Friday April 3 2009
Grapefruit is known to interact with certain types of medication
The grapefruit diet “used by millions of women could be a killer”, The Sun has reported. The newspaper says that medics have warned that the fruit can “trigger heart attacks, stroke or gangrene” if it interacts with common medicines like the contraceptive pill.
The news is based on a newly-published medical case report on a 42-year-old woman who started an intense grapefruit-based diet. After three days, she developed a blood clot in her leg, which required a surgical procedure to restore blood flow and prevent a potential amputation.
While it is known that grapefruit can interfere with the action of certain drugs, the authors of the report do not say that grapefruit alone caused the clotting. The woman’s story is unusual because she was considered to have several different risk factors, including taking the pill, having a hereditary blood clotting disorder and an abnormally positioned leg vein.
From this single case report it is not possible to conclude that grapefruit was the root cause of the problem. However, it seems reasonable to avoid extreme diets of any kind, even if this study does not prove that such diets caused this woman’s problem.
Where did the story come from?
Dr Lucinda A Grande and colleagues from Providence St Peter Hospital, Olympia in the US reported this case in the medical journal, The Lancet.

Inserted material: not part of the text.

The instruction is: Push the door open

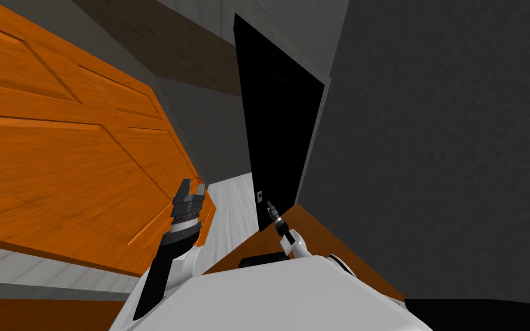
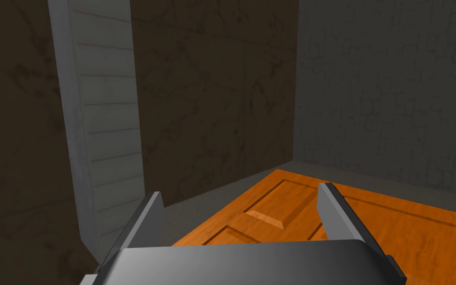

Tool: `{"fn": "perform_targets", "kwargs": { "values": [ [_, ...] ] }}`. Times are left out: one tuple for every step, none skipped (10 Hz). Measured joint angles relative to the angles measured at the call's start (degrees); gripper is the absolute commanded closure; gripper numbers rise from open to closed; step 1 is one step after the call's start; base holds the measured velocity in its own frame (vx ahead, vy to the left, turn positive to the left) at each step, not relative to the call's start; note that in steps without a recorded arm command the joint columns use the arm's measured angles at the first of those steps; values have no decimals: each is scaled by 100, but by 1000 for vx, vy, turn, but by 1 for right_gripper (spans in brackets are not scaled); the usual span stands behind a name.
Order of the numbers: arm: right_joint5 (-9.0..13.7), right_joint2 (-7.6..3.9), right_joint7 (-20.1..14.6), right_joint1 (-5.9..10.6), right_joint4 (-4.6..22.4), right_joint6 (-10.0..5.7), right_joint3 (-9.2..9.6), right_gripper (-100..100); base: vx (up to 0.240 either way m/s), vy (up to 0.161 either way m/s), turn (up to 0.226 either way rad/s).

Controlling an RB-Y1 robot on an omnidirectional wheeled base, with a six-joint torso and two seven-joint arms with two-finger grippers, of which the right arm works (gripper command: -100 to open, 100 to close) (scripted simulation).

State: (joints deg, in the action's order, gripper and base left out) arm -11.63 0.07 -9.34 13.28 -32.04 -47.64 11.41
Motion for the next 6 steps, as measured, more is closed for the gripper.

What kind of scientific study was this?
This was a case report describing the story of how a 42-year-old woman developed a blood clot in her left leg after eating grapefruit as part of a three-day weight-loss diet.
In November 2008, the woman came into the casualty department of a hospital in Washington State. Her leg had turned purple after a long, 90-minute car journey, and she felt pain radiating from her lower back down to her left ankle.
When she arrived at the hospital, she had difficulty walking, shortness of breath, and light-headedness. When enquiring about possible risk factors, the doctors discovered that she was a non-smoker who had started an aggressive weight-loss diet as she was “slightly overweight”. As part of this diet, she ate 225g of grapefruit every morning, having rarely eaten it previously.
During the course of their investigation, the doctors also discovered that the patient had May-Thurner syndrome, which, the authors suggest, makes a person more than three times likely to develop a deep venous thrombosis (DVT) in the left leg than in the right leg. In May-Thurner syndrome, the vein to the left leg is squeezed between an artery above it, and the 5th vertebra of the lower back, beneath.
They say that in addition to this narrowing of the leg, the woman had two reasons for having blood that clotted easily (hypercoagulability). Firstly, she had a factor V Leiden mutation, an inherited condition which means that blood has an increased tendency to clot. Secondly, she was also taking the oestrogen contraceptive pill. They suggest that the clot formation on that day was triggered by the bent hip on her car journey.
What did the doctors do?
Through a small incision, the doctors inserted a small tube (stent) across the blockage in the left common iliac vein at the top of the woman’s leg. This was intended to hold the vein open and improve blood flow. The patient’s leg pain and the purple discoloration completely resolved by the same evening.
She took anticoagulation drugs (blood-thinners) for the next six months, plus she stopped using her oral contraceptive. When followed-up in February this year, she was fine.
What interpretations did the doctors draw from these results?
The authors suggest that as well as her other risk factors, this woman was also more prone to clots as a consequence of her new grapefruit diet.
Grapefruit juice is known to interfere with an enzyme, CYP3A4, which is mainly found in the liver but is also present in other organs and tissues of the body. This enzyme metabolises many drugs in the body, including ethinylestradiol, found in the contraceptive pill, some blood pressure drugs, and statins.
By interfering with the metabolism of ethinylestradiol in the body, grapefruit might increase its effect. The authirs say that grapefruit juice most probably inhibits CYP3A4 through increased degradation of the enzyme.
The authors conclude that the patient had a “constellation of potential risk factors” for developing the clot, and the three days of grapefruit juice “may have” tipped the balance.
What does the NHS Knowledge Service make of this study?
The authors describe this isolated case, and explain the underlying risk factors, so that others can learn from this woman’s experience. They do not imply that grapefruit caused this problem on its own, as could be interpreted from some of the news reports.
This was a single case report of a woman with an unusual combination of risk factors. It highlights the fact that this was a rare occurrence, and that grapefruit is not necessarily a danger to women taking the combined pill. It would require further study to assess the likelihood that consuming grapefruit can interact with drugs or cause adverse outcomes in women.
Also, the patient in this case report had a number of factors associated with clotting risk. Current UK medical advice on this issue is to remind prescribers that all combined oral contraceptives increase the risk of such clots, and that because many other factors (including obesity) also increase clotting risk, these should be taken into consideration when deciding which is the most suitable method of contraception.
As previously mentioned, this woman had other risk factors for clotting, therefore it is wrong to assume that all women taking combined contraceptive pills should avoid grapefruit. However, it seems reasonable to avoid extreme diets of any kind, even if this study does not prove that such diets was the cause of this woman’s problem.